=== Instructions to follow ===
Could you print each line of the material below exactly?

=== Data ===
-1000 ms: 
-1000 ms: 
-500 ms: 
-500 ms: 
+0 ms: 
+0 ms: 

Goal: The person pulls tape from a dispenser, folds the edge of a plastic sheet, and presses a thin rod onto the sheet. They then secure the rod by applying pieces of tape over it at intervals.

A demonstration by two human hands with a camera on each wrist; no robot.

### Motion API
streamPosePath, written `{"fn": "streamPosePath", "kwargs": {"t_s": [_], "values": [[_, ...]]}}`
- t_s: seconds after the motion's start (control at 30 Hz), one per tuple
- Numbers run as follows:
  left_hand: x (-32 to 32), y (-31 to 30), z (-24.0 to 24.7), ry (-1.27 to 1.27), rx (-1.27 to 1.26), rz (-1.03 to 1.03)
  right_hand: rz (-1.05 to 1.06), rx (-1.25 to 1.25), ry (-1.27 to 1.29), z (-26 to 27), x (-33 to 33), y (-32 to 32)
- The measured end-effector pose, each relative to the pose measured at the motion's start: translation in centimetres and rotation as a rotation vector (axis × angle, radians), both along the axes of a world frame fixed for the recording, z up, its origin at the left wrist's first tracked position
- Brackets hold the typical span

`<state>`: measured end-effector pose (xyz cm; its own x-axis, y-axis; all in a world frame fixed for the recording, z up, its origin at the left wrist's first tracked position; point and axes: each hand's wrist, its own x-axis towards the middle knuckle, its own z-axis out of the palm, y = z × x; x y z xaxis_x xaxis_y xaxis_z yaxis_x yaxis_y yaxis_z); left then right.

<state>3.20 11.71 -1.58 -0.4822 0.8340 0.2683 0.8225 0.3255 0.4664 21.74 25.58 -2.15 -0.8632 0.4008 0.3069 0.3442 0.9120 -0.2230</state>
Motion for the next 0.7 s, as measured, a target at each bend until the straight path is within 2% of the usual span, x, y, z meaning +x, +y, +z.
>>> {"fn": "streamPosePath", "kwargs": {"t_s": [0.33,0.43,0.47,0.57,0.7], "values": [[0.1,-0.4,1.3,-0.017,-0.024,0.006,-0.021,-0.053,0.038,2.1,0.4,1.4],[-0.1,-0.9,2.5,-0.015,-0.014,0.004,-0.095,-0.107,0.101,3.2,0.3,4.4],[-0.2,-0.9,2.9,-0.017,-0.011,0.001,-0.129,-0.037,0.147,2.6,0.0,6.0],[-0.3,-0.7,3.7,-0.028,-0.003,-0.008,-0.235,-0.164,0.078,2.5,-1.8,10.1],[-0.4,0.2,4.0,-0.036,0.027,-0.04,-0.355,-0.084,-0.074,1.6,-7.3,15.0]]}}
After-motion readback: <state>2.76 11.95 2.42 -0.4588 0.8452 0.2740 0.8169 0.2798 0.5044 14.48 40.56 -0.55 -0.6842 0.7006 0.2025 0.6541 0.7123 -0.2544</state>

=== Task output ===
-1000 ms: 
-1000 ms: 
-500 ms: 
-500 ms: 
+0 ms: 
+0 ms: 

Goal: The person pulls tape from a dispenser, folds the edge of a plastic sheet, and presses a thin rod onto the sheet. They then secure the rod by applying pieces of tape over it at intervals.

A demonstration by two human hands with a camera on each wrist; no robot.

### Motion API
streamPosePath, written `{"fn": "streamPosePath", "kwargs": {"t_s": [_], "values": [[_, ...]]}}`
- t_s: seconds after the motion's start (control at 30 Hz), one per tuple
- Numbers run as follows:
  left_hand: x (-32 to 32), y (-31 to 30), z (-24.0 to 24.7), ry (-1.27 to 1.27), rx (-1.27 to 1.26), rz (-1.03 to 1.03)
  right_hand: rz (-1.05 to 1.06), rx (-1.25 to 1.25), ry (-1.27 to 1.29), z (-26 to 27), x (-33 to 33), y (-32 to 32)
- The measured end-effector pose, each relative to the pose measured at the motion's start: translation in centimetres and rotation as a rotation vector (axis × angle, radians), both along the axes of a world frame fixed for the recording, z up, its origin at the left wrist's first tracked position
- Brackets hold the typical span

`<state>`: measured end-effector pose (xyz cm; its own x-axis, y-axis; all in a world frame fixed for the recording, z up, its origin at the left wrist's first tracked position; point and axes: each hand's wrist, its own x-axis towards the middle knuckle, its own z-axis out of the palm, y = z × x; x y z xaxis_x xaxis_y xaxis_z yaxis_x yaxis_y yaxis_z); left then right.

<state>3.20 11.71 -1.58 -0.4822 0.8340 0.2683 0.8225 0.3255 0.4664 21.74 25.58 -2.15 -0.8632 0.4008 0.3069 0.3442 0.9120 -0.2230</state>
Motion for the next 0.7 s, as measured, a target at each bend until the straight path is within 2% of the usual span, x, y, z meaning +x, +y, +z.
>>> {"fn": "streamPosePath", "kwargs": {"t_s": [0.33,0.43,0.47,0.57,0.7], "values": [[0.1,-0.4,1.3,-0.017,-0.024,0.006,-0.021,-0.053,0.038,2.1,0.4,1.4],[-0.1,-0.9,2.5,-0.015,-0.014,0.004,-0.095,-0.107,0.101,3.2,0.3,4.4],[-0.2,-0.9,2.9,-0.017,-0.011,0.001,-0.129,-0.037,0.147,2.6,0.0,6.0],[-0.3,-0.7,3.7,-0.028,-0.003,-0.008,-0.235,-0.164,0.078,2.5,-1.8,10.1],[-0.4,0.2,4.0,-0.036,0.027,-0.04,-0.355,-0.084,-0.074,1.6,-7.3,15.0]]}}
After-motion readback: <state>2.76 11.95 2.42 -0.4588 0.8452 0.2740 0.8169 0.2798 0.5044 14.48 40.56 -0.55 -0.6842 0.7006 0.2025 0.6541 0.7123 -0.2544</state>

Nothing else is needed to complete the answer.